• WHAT THIS TASK INVOLVES:
Going through the entries below, count each line that holds "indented" and give only the total.

• Stored items:
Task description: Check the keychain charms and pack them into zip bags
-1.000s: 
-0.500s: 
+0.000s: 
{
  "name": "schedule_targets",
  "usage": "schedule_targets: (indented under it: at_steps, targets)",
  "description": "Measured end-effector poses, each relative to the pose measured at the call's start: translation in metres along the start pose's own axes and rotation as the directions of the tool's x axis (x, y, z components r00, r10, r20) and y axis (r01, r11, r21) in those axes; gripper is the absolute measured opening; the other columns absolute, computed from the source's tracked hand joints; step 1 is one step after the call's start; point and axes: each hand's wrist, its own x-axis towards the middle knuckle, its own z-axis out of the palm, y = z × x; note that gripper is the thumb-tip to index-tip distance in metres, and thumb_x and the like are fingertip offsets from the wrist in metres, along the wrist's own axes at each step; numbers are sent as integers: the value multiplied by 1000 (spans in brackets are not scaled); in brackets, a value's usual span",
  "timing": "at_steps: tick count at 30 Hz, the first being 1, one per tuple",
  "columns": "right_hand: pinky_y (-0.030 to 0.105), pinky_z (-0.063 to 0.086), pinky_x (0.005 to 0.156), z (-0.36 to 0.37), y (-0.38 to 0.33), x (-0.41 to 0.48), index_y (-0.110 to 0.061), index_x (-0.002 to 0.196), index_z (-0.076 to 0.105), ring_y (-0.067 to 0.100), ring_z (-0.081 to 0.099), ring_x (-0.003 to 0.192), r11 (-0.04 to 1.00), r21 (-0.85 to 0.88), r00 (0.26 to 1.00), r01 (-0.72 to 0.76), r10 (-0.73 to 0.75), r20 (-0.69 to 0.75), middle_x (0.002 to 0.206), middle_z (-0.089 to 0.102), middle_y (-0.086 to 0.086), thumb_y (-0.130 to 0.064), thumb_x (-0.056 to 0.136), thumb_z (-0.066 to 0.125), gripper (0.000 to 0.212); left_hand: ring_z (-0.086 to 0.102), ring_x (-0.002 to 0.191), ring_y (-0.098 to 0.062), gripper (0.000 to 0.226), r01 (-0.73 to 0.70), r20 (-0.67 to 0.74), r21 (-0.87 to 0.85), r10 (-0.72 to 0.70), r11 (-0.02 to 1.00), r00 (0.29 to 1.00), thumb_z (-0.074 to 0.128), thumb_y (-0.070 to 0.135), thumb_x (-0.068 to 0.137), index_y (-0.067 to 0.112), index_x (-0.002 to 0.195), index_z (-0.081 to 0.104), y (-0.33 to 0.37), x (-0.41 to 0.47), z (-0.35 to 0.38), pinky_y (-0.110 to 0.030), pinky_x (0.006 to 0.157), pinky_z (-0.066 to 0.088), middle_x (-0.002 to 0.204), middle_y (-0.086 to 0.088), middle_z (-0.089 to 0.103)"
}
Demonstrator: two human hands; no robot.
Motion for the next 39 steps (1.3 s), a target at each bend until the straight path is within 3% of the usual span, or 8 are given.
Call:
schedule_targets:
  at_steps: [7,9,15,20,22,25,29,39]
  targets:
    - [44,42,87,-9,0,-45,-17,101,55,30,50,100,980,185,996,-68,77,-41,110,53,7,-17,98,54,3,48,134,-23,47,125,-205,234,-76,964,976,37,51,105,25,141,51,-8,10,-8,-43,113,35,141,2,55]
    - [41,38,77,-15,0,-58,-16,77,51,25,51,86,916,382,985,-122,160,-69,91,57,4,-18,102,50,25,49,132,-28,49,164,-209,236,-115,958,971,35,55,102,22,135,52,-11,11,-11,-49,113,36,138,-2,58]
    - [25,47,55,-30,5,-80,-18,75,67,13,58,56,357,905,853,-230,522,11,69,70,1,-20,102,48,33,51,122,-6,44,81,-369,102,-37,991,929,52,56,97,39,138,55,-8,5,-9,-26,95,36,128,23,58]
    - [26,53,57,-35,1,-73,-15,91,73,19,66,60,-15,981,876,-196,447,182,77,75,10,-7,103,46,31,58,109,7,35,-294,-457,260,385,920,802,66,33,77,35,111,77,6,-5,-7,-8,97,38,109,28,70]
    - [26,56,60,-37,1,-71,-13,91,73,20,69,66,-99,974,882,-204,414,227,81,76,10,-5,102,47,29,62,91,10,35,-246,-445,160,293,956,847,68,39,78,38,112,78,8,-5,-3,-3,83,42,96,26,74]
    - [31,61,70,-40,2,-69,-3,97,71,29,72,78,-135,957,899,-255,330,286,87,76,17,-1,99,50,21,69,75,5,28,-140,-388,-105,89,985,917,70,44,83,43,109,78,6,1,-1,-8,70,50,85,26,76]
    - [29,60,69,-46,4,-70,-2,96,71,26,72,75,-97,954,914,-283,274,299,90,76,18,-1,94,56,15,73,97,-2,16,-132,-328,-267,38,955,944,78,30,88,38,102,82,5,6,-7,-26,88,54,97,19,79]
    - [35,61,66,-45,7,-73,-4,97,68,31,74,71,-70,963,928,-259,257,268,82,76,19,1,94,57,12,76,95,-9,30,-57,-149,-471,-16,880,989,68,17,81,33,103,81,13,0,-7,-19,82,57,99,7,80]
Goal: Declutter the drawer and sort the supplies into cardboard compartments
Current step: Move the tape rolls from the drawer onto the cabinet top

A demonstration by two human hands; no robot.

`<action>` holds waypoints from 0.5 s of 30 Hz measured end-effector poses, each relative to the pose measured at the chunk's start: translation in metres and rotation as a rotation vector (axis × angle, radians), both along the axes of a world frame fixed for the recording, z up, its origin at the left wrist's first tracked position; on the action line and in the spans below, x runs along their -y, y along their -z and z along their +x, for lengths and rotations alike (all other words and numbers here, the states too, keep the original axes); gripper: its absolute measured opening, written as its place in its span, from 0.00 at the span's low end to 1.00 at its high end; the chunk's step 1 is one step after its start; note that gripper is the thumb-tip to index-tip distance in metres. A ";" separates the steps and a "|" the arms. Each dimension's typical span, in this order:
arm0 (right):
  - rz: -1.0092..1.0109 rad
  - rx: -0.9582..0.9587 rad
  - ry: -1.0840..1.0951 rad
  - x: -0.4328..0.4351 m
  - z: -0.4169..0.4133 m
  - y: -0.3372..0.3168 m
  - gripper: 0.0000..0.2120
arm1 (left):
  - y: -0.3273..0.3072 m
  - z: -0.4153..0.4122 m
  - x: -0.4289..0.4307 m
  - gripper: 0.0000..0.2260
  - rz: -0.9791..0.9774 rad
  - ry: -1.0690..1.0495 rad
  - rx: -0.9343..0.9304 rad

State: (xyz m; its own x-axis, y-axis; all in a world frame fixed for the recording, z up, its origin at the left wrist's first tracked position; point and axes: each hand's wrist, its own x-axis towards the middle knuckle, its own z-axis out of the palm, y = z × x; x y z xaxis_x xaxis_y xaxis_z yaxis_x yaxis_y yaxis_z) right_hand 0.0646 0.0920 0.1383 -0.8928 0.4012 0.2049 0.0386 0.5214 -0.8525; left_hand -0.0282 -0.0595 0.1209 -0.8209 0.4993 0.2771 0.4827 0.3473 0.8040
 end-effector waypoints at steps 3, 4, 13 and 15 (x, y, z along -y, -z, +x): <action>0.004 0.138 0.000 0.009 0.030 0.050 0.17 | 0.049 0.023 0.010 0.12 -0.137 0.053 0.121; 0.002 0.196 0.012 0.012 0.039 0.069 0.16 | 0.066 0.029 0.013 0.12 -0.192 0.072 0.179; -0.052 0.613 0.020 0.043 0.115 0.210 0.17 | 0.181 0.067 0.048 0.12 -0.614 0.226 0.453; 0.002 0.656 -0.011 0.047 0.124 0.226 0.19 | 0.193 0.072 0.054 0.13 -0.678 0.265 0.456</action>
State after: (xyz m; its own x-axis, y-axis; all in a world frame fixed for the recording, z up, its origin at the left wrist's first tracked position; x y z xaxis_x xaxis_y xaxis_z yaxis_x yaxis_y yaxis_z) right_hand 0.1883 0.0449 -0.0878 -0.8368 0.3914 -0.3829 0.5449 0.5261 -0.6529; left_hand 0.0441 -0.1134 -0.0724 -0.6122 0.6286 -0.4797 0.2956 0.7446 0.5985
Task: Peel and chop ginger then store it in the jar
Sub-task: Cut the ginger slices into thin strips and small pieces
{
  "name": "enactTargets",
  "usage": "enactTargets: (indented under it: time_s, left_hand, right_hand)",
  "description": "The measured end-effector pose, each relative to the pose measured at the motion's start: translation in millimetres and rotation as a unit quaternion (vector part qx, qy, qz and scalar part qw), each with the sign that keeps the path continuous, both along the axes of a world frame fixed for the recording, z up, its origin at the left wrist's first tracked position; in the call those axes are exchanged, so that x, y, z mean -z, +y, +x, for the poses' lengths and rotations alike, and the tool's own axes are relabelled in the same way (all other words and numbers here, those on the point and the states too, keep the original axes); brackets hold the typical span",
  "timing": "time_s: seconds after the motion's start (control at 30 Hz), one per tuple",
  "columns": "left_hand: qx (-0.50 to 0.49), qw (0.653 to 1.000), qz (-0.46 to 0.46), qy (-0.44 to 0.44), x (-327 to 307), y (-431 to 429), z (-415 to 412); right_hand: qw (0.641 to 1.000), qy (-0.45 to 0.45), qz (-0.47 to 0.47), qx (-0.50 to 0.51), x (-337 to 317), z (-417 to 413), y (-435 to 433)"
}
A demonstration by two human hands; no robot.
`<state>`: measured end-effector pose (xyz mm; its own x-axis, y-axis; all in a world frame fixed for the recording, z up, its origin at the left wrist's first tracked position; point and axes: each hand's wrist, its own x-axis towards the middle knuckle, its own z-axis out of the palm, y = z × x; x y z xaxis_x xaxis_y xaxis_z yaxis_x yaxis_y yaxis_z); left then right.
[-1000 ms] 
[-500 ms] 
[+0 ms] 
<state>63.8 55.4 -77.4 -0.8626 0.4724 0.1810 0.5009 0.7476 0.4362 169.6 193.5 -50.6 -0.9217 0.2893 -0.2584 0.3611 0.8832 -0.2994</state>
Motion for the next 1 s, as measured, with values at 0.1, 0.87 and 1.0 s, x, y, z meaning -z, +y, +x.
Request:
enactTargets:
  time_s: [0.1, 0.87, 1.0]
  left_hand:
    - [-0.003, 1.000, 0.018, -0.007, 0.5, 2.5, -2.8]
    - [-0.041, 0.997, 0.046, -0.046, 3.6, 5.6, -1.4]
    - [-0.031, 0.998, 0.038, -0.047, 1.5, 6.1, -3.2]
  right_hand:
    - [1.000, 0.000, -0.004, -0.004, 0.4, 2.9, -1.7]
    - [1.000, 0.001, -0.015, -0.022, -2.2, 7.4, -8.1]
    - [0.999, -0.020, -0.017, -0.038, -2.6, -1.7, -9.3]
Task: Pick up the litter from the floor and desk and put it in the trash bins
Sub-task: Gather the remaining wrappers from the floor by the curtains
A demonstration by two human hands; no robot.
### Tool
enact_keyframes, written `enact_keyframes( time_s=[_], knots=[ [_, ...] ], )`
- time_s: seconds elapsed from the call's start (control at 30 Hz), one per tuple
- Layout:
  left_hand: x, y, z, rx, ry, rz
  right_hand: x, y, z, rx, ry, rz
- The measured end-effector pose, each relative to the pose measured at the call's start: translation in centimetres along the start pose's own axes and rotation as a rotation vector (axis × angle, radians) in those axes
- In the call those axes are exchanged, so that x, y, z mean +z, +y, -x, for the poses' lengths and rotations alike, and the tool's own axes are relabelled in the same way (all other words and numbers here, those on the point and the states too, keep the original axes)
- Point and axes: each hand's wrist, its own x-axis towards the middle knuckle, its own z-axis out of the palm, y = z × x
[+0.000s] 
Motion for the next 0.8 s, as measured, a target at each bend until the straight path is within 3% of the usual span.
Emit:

• EXERCISE ANSWER:
2